Depuis le 1er juillet 2025, le taux de prélèvement sur le produit brut des jeux a été augmenté, atteignant désormais 33,7% pour les paris en ligne.
On estime qu’en France, ce sont plus de 26% des gens de plus de 18 ans, qui parient, au moins occasionnellement, sur des rencontres sportives. Un chiffre élevé, qui démontre à quel point la génération actuelle est plutôt “joueuse”.
Mais la nouvelle législation pourrait bien tout changer.
L’article 32 de la loi de financement de la Sécurité Sociale est entré en vigueur, imposant de nouvelles mesures fiscales.
Depuis le 1er juillet, les opérateurs de paris sportifs (Winamax, Betclic et tant d’autres) subissent une pression financière assez exceptionnelle, à cause de taux d’imposition atteignant des sommets.
Jamais ils n’avaient été aussi élevés. Face à cette taxation, ce sont les opérateurs illégaux qui tirent leur épingle du jeu.

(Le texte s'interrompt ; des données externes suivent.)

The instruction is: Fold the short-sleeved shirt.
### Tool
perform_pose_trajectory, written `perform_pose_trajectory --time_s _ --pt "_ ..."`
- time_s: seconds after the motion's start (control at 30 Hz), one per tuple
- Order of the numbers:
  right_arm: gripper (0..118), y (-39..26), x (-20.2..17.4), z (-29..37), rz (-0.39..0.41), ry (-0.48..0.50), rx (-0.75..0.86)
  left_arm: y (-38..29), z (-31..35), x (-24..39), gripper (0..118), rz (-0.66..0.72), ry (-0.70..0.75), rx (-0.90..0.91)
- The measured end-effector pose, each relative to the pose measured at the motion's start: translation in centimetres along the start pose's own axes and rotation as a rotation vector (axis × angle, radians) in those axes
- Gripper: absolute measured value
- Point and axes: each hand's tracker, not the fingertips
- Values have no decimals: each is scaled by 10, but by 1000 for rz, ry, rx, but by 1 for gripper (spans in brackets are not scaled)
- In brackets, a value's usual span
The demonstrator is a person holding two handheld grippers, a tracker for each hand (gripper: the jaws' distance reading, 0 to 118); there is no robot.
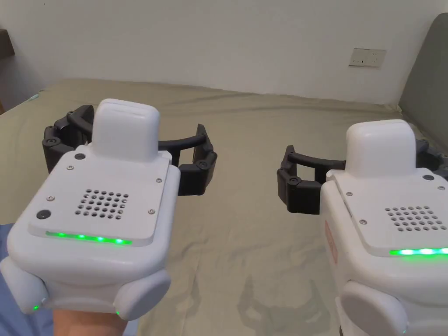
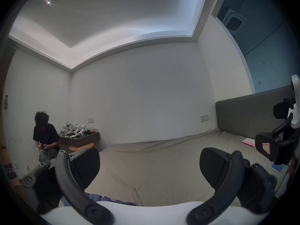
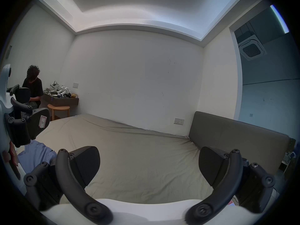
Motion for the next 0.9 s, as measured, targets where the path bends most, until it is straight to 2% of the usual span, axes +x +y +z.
perform_pose_trajectory --time_s 0.27,0.3,0.37,0.4,0.47,0.53,0.57,0.6,0.63,0.67,0.7,0.77,0.8,0.83,0.9 --pt "118 0 0 0 7 2 -1 -4 0 -3 118 32 10 -14" --pt "118 0 0 0 25 14 -4 -6 0 -2 118 16 16 -19" --pt "118 -1 -3 -1 137 21 11 -11 -1 1 118 -84 7 -20" --pt "118 -3 -7 -1 233 -8 23 -13 -2 3 118 -171 13 -1" --pt "118 -12 -20 -1 526 -80 88 -22 -6 12 118 -459 68 67" --pt "118 -32 -35 -4 926 -219 181 -45 -8 23 118 -905 156 211" --pt "118 -44 -39 -7 1086 -286 232 -61 -9 27 118 -1145 192 302" --pt "118 -56 -41 -9 1218 -319 296 -79 -13 28 118 -1378 265 384" --pt "118 -62 -40 -10 1278 -306 348 -93 -16 28 118 -1529 325 453" --pt "118 -63 -40 -10 1238 -277 340 -97 -17 27 118 -1543 327 479" --pt "118 -58 -40 -11 1159 -245 294 -93 -13 28 118 -1448 278 451" --pt "118 -44 -38 -10 862 -115 152 -71 -6 29 118 -1025 147 265" --pt "118 -35 -32 -11 675 -49 87 -60 -6 25 118 -754 87 134" --pt "118 -18 -20 -9 448 26 5 -41 -6 16 118 -470 17 10" --pt "118 -5 7 -14 -15 196 -115 -20 -11 -16 118 89 -128 -128"
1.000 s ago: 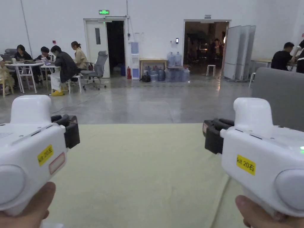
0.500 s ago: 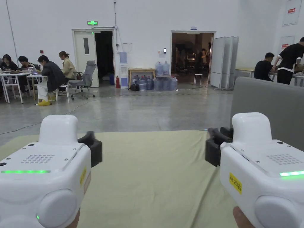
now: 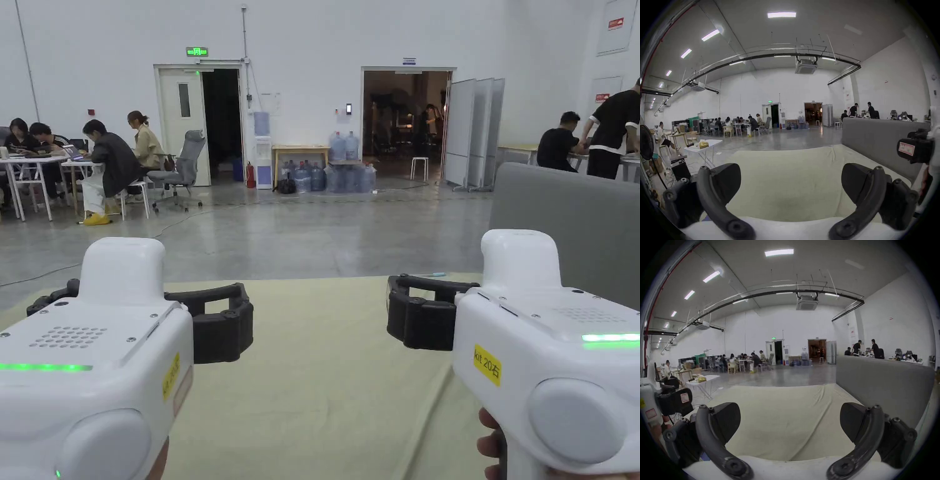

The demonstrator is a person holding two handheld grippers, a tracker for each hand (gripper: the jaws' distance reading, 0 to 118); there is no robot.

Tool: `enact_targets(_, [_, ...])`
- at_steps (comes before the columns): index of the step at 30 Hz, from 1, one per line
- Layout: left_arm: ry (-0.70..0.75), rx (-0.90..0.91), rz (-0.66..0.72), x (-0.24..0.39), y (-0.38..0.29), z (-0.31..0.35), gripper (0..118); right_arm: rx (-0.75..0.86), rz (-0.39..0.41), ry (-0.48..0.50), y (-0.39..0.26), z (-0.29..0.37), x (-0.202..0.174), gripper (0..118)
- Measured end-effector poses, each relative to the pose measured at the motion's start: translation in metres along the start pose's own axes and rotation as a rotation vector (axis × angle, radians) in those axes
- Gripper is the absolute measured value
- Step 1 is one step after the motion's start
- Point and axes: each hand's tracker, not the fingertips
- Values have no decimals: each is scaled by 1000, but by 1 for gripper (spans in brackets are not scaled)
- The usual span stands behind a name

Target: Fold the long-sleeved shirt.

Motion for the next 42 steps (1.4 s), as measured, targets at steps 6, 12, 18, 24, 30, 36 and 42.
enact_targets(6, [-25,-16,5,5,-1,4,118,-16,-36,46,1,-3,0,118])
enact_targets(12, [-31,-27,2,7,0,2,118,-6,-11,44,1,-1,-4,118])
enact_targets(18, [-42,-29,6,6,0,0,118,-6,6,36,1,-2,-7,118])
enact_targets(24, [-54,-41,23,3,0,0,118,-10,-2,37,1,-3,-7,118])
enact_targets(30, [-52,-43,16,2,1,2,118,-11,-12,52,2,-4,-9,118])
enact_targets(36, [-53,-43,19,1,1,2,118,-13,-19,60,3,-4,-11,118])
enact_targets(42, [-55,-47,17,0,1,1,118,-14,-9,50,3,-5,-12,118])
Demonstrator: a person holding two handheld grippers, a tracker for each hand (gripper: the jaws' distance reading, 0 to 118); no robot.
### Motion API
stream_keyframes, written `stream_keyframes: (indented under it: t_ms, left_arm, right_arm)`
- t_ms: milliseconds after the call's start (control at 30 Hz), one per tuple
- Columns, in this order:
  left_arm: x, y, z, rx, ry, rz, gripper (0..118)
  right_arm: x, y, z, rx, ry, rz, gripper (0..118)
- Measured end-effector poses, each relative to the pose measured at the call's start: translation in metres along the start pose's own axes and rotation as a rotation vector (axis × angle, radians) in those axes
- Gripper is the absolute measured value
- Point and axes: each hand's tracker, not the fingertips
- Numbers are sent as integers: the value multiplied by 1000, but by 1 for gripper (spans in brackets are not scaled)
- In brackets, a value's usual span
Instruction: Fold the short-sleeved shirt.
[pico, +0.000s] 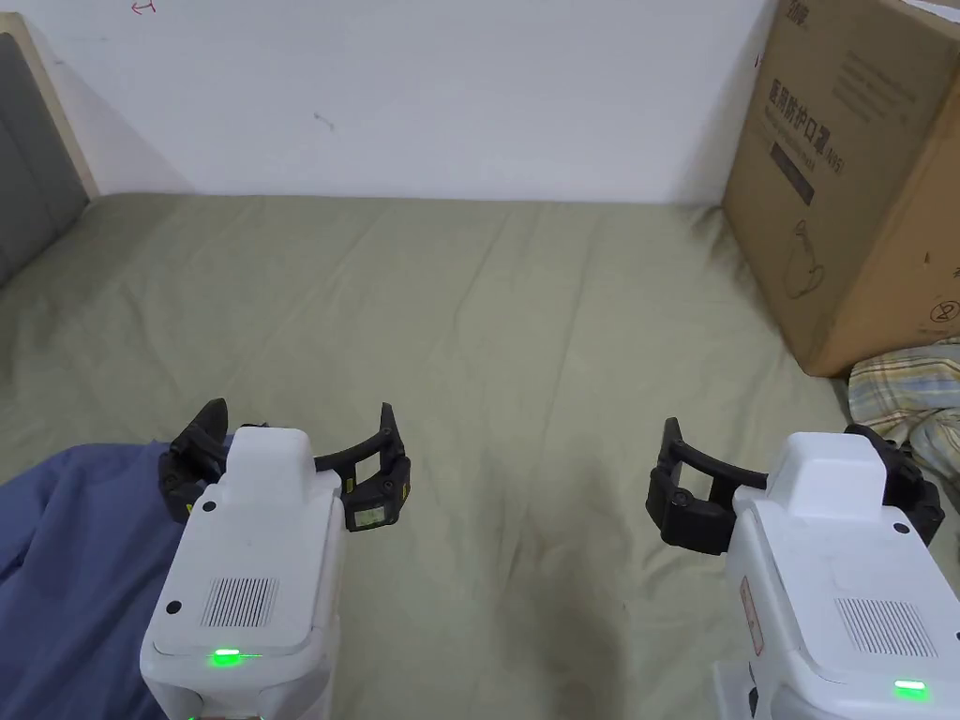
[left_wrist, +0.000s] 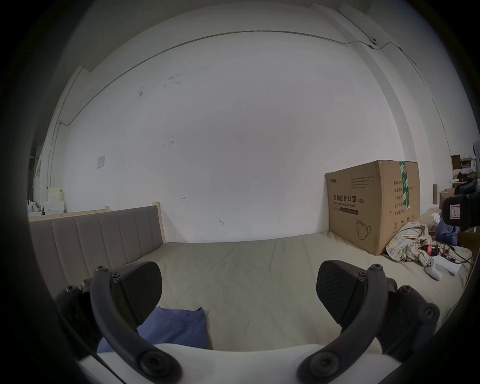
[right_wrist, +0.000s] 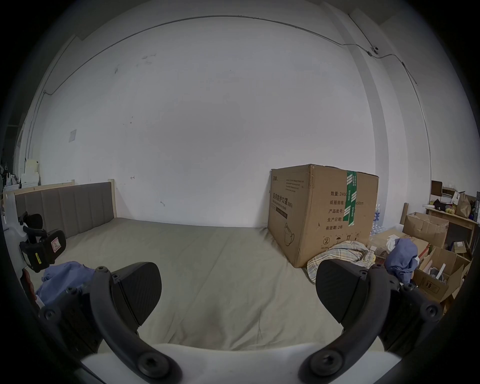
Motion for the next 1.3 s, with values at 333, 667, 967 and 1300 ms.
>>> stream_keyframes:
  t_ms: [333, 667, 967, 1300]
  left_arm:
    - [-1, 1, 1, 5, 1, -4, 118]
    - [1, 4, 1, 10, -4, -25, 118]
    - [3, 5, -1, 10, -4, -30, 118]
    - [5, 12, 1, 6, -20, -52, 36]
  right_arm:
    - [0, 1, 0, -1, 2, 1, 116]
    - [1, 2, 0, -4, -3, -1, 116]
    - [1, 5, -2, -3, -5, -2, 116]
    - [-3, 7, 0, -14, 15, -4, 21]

Un secteur des jeux d’argent en pleine mutation
Plus concrètement, les taux de prélèvement de l’État sur le produit brut des jeux vient de passer de 27.9% à 33.7%, soit une hausse de 4.4 points en l’espace de quelques heures à peine. Seule la FDJ (Française des Jeux) opérateur ayant un monopole sur les paris physiques, s’en sort bien, avec un taux de prélèvement total à 7.6%.
Cette hausse des taxes impacte forcément les entreprises concernées qui, de ce fait, vont devoir prendre des décisions radicales. Certaines ont d’ores et déjà annoncés des plans de licenciement.
D’autres revoient les budgets à la baisse et n’investiront plus dans le sponsoring de certains clubs, par exemple.
Cela impacte aussi les travailleurs. Face aux risques systémiques, les talents cherchent du travail ailleurs. Betfair, à Londres ou Bet365, à Malte sont deux des destinations les plus privilégiées des collaborateurs qui craignent pour leur emploi et qui souhaitent un peu plus de stabilité.
L’administratif, autre enfer des acteurs des paris sportifs
Outre cette perte financière, les opérateurs de paris sportifs font aussi face à une complexité administrative accrue.
Les nouvelles déclarations à effectuer, qui accompagnent ces changements structurels, sont qualifiées de fastidieuses. Elles entraînent des coûts supplémentaires et des risques d’erreurs.
Les plateformes interdites en France, comme les sites hors ARJEL, mais tout de même accessibles, en profitent alors. Elles proposent des cotes plus avantageuses et les utilisateurs, conscients des défis auxquels font face les opérateurs traditionnels, ne souhaitant pas voir la qualité du service se dégrader, migrent déjà vers ces sites internet.